My dad had brought this ham hock to me from Owens Meats in Cle Elum, a fifth-generation butcher shop (since 1887!) and a favorite spot. (My dad grew up on a small Angus cattle ranch out past Yakima, eventually moving to Seattle to become a social worker; he passed Cle Elum hundreds of times in his life, stopping to go to Owens a fair number of them. It may be weird, but we are the kind of family that brings each other meat.) Not having an immediate idea of what to do with it, I had stuck the ham hock in the freezer. My dad had been gone for quite some time _ this was a meat gift from beyond the grave. Ha! I thought. He would think this was funny, me standing here, holding a surprise ham hock. I would call him and ask him how I ought to cook it _ and whether I ought to cook it. It'd been lodged in the back of the freezer for, what ... three years?! Thawed out, it looked fine. I sniffed it: fine, too. Then I cried a little bit.

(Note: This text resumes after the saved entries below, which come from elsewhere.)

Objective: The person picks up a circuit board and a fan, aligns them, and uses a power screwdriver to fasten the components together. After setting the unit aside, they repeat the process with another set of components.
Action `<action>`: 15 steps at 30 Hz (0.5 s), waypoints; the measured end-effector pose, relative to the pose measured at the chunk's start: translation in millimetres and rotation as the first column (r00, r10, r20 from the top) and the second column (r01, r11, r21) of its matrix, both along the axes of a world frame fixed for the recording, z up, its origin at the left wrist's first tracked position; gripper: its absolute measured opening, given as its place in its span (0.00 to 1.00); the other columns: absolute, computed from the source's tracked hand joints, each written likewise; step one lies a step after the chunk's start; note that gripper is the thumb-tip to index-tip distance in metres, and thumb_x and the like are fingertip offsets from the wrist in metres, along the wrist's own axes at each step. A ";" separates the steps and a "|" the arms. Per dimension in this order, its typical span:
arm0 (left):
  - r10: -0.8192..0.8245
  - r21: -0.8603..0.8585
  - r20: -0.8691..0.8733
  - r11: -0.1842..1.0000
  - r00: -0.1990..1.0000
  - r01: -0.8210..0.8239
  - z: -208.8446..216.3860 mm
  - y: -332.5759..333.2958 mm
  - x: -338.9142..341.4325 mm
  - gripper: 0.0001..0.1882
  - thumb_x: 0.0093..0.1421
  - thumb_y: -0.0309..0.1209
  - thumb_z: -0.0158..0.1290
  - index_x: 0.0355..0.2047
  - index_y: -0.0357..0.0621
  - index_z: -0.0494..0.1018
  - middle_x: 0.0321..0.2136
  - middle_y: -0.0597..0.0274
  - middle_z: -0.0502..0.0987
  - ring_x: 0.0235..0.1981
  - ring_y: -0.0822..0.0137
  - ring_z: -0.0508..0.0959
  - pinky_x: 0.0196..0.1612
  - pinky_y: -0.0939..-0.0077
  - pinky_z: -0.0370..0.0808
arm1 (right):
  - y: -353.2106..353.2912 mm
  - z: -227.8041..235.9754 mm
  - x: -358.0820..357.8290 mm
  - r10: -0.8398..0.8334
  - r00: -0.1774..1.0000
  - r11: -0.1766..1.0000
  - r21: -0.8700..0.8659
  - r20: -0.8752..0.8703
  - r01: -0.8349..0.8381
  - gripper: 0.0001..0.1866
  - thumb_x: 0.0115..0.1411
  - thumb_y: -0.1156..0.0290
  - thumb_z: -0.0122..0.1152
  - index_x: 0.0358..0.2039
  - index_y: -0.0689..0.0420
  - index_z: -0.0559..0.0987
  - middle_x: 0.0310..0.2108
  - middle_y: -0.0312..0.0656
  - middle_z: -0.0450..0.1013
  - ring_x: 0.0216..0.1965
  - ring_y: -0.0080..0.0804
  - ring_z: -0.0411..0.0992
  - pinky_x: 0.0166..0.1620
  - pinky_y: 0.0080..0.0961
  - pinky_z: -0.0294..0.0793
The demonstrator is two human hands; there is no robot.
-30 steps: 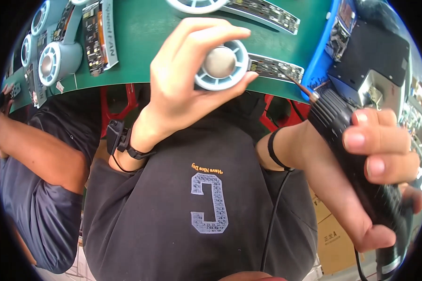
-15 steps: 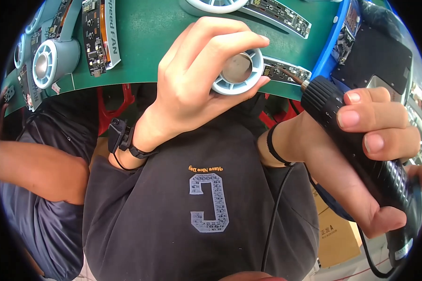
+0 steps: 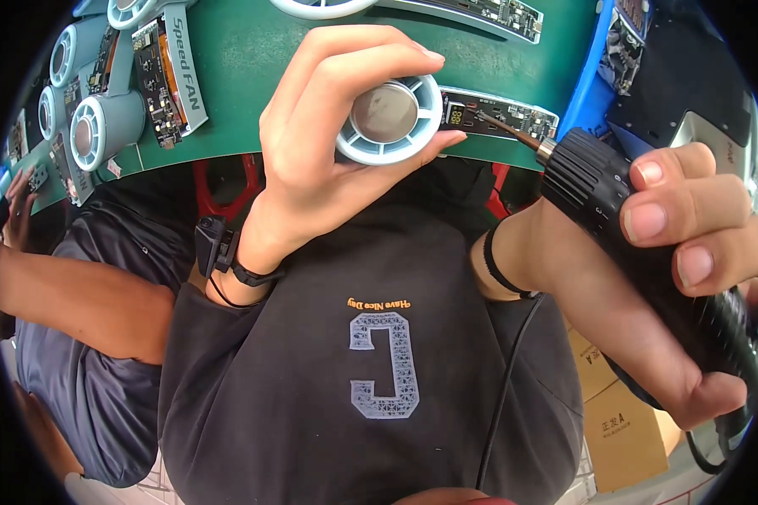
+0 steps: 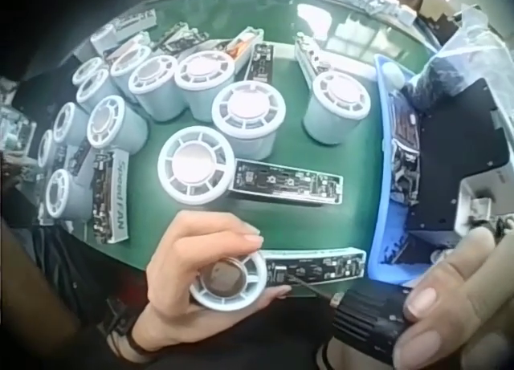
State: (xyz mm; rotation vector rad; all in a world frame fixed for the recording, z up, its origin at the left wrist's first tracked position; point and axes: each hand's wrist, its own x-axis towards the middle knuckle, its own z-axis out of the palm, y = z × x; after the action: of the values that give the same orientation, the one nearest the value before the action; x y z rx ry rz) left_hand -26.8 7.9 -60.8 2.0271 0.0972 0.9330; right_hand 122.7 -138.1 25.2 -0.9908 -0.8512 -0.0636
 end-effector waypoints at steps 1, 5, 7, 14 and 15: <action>-0.003 -0.007 0.003 1.000 1.000 0.003 -0.6 0.5 -0.1 0.37 0.42 0.23 0.77 0.53 0.36 0.74 0.48 0.48 0.77 0.47 0.57 0.79 0.49 0.70 0.78 | 3.8 -2.7 -2.6 0.000 1.000 1.000 0.024 -0.020 0.000 0.28 0.65 0.39 0.53 0.45 0.54 0.69 0.24 0.32 0.64 0.16 0.23 0.63 0.23 0.25 0.62; 0.031 0.000 -0.044 1.000 0.999 -0.031 17.7 -3.1 -0.8 0.31 0.42 0.28 0.77 0.48 0.39 0.78 0.49 0.48 0.77 0.47 0.56 0.79 0.49 0.65 0.78 | 5.7 0.2 -12.1 0.049 0.994 0.990 0.135 -0.097 -0.036 0.27 0.64 0.40 0.54 0.45 0.54 0.69 0.24 0.31 0.64 0.16 0.22 0.63 0.24 0.25 0.62; 0.046 0.073 -0.059 0.996 0.997 -0.042 29.9 -6.2 -5.2 0.29 0.42 0.30 0.77 0.45 0.41 0.80 0.48 0.49 0.78 0.48 0.56 0.79 0.50 0.63 0.77 | -7.5 13.6 -21.9 0.072 0.988 0.981 0.189 -0.135 -0.046 0.27 0.64 0.41 0.55 0.44 0.54 0.69 0.24 0.31 0.64 0.17 0.22 0.63 0.24 0.25 0.62; 0.083 0.293 -0.059 0.954 0.995 -0.062 29.4 -14.4 -19.5 0.16 0.43 0.37 0.73 0.34 0.51 0.85 0.44 0.57 0.81 0.49 0.54 0.77 0.54 0.57 0.75 | 10.5 6.5 -32.2 0.108 0.983 0.949 0.309 -0.151 -0.056 0.26 0.63 0.42 0.57 0.43 0.54 0.68 0.24 0.30 0.65 0.17 0.21 0.63 0.26 0.24 0.63; 0.095 0.316 -0.080 0.947 0.992 -0.065 30.6 -12.8 -21.0 0.16 0.44 0.36 0.73 0.34 0.52 0.85 0.44 0.58 0.82 0.49 0.54 0.77 0.54 0.57 0.74 | 11.1 5.5 -30.1 0.110 0.985 0.945 0.320 -0.135 -0.062 0.26 0.63 0.42 0.58 0.43 0.54 0.68 0.24 0.29 0.65 0.18 0.21 0.63 0.27 0.24 0.63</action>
State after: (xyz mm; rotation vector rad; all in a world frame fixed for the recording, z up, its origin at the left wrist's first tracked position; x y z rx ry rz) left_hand -47.8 -4.9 -30.1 2.3770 0.0880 0.9501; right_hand 92.6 -127.0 30.7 -0.6484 -0.7166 -0.0469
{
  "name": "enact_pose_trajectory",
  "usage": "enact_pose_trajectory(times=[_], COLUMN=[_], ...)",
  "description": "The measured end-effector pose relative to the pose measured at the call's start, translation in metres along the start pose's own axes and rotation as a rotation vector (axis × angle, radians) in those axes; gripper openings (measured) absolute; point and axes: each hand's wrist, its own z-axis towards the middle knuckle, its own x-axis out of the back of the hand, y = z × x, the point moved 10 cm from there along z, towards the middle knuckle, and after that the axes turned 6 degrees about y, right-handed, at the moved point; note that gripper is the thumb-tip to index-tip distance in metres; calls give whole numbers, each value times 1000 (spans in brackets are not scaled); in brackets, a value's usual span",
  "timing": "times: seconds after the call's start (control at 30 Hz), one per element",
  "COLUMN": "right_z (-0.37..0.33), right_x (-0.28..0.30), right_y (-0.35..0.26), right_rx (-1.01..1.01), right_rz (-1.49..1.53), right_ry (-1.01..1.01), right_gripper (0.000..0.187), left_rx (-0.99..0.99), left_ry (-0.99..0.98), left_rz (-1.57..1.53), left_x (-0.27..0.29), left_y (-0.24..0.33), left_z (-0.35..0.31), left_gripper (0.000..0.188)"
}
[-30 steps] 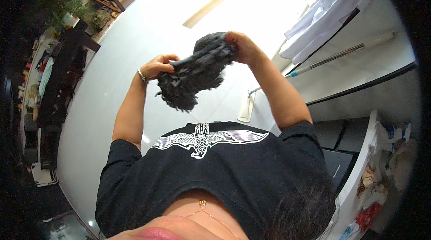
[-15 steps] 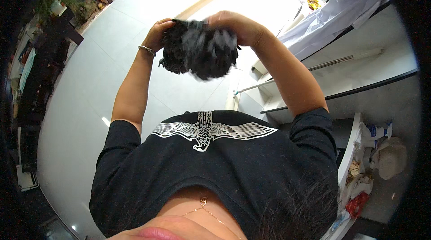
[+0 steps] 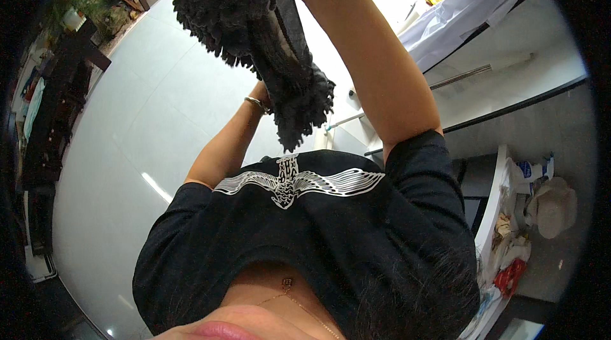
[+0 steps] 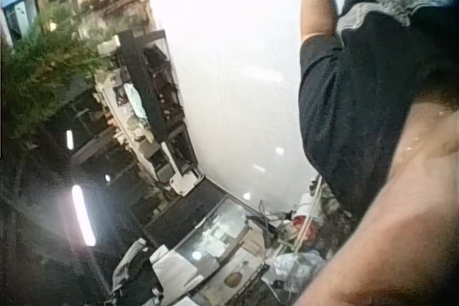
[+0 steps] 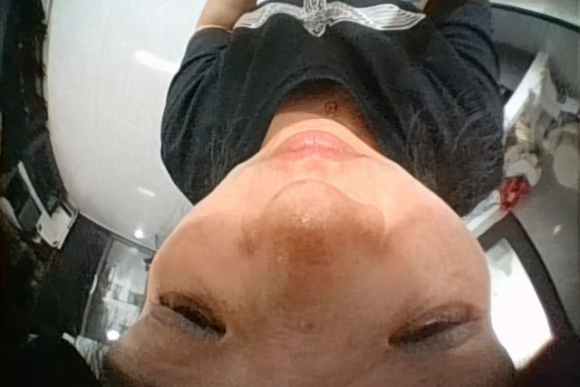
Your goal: The person mops a tiled floor with a flat mop, then removes the mop head, rinses it thoroughly in a utility sink, wrings it out, and reattaches it to the mop handle.
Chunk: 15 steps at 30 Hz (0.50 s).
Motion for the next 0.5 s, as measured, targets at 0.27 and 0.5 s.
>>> enact_pose_trajectory(times=[0.27,0.5], right_z=[-10,-18], right_x=[27,-11], right_y=[-35,-36], right_rx=[135,323], right_rz=[66,-404], right_ry=[79,-178], right_gripper=[33,32], left_rx=[-289,-476], left_ry=[101,988], left_rz=[671,924], left_x=[10,31], left_y=[31,62], left_z=[-14,-101], left_gripper=[36,10])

Not much to do but forge forth. I Googled "how long freeze meat," finding many websites saying up to a year was the limit, then a page from the U.S.D.A. stating that food stored at zero degrees Fahrenheit _ the temperature of most domestic freezers _ "will always be safe," though the quality may suffer (thanks, Uncle Sam).

I went ahead with the Julia Child recipe, sort of: turkey instead of beef stock; lamb replaced with ham hock; no extra salt because: ham hock; thyme for spice, plus a little red chili pepper (why not?). The step involving removing the meat, then straining the melty-soft carrot and onions out of the boiling-hot liquid to make it more of a sauce, seemed unnecessary. ("Why the hell would you do that?" Dad said in my head.) How about some more carrot in with the beans toward the end, to give it a little life? Yes.

It turned out really good: warming and stewy and filling, hammy-savory and maybe a tiny bit tomato-paste sweet, simple and perfect for a dark winter's night. Also, lots of leftovers. Dad would've loved it.